Comparisons of Encoding Techniques for Categorical Features in Linear Regression Models
Author(s)
Sun W, Cai Y, Liu Y
IQVIA, Philadelphia, PA, USA
OBJECTIVES: In healthcare research, data contains many types of categorical variables, such as race, country, zip code, from low to high number of levels in each category. However, aforementioned categorical features need to encode into numeric forms before applying machine learning algorithms. Therefore, it is critical to find a suitable encoding method for coefficient estimation and prediction. In this study, we investigate three commonly used encoding methods and compare them in coefficient estimation, feature selection, and prediction in linear regression analysis.

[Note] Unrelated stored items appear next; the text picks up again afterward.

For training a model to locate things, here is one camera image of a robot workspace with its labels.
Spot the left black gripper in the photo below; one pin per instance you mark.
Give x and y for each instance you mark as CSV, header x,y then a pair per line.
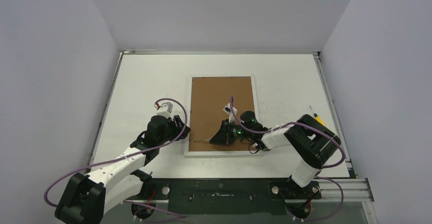
x,y
177,124

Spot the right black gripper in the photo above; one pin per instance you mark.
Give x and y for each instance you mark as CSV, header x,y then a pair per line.
x,y
228,133

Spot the white picture frame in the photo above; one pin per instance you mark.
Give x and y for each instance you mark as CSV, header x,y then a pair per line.
x,y
206,98

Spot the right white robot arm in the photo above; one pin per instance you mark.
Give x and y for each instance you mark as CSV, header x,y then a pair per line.
x,y
313,141

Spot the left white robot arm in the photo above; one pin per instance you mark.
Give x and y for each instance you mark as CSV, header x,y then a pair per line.
x,y
87,198

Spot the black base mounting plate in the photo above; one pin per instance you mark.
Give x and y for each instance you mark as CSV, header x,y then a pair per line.
x,y
229,196

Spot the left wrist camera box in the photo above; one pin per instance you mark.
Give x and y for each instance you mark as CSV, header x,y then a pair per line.
x,y
164,109

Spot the yellow handled screwdriver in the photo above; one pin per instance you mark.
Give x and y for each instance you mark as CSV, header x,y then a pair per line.
x,y
316,116

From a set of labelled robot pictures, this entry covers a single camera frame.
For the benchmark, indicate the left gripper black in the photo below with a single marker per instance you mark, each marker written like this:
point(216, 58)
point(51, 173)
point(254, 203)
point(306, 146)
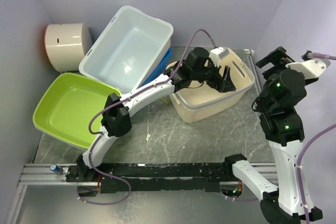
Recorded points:
point(220, 84)

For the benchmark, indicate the aluminium rail frame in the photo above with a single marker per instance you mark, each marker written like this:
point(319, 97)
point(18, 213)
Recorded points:
point(45, 197)

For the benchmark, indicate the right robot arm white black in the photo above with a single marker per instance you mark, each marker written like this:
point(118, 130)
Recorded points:
point(285, 86)

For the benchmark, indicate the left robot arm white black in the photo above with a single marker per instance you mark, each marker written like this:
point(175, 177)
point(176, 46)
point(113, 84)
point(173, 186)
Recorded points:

METHODS: We compare label encoding, one-hot encoding, and target leave-one out encoding for low (n_level=5) and high number (n_level=50) of levels in categorical variables under balanced and unbalanced synthetic data designs. We apply three different machine learning algorithms (ordinary least squares (OLS), Bayesian ridge and logistic regression) on datasets from the regression and binary classification settings.
RESULTS: In the low-level (n_level=5) settings with continuous outcomes, all three methods can identify the true important features, and target encoding achieves the smallest mean absolute error (MAE) for both the coefficients estimation and prediction. For binary classification, label encoding fails in detecting true features and the prediction accuracy is around 50%. In the OLS regression scenario, the coefficients derived from one-hot encoding shift far away from the true value, especially for the imbalanced settings. In the high-level settings (n_level=50), target encoding outperforms the other two methods with the smallest prediction MAE, stable coefficients estimation and feature selection. One-hot encoding has relatively low prediction MAE, however, could not identify the true important features under the imbalanced settings and the coefficient estimations are not stable. Label-encoding is not able to identify the true important features and has the largest prediction MAE.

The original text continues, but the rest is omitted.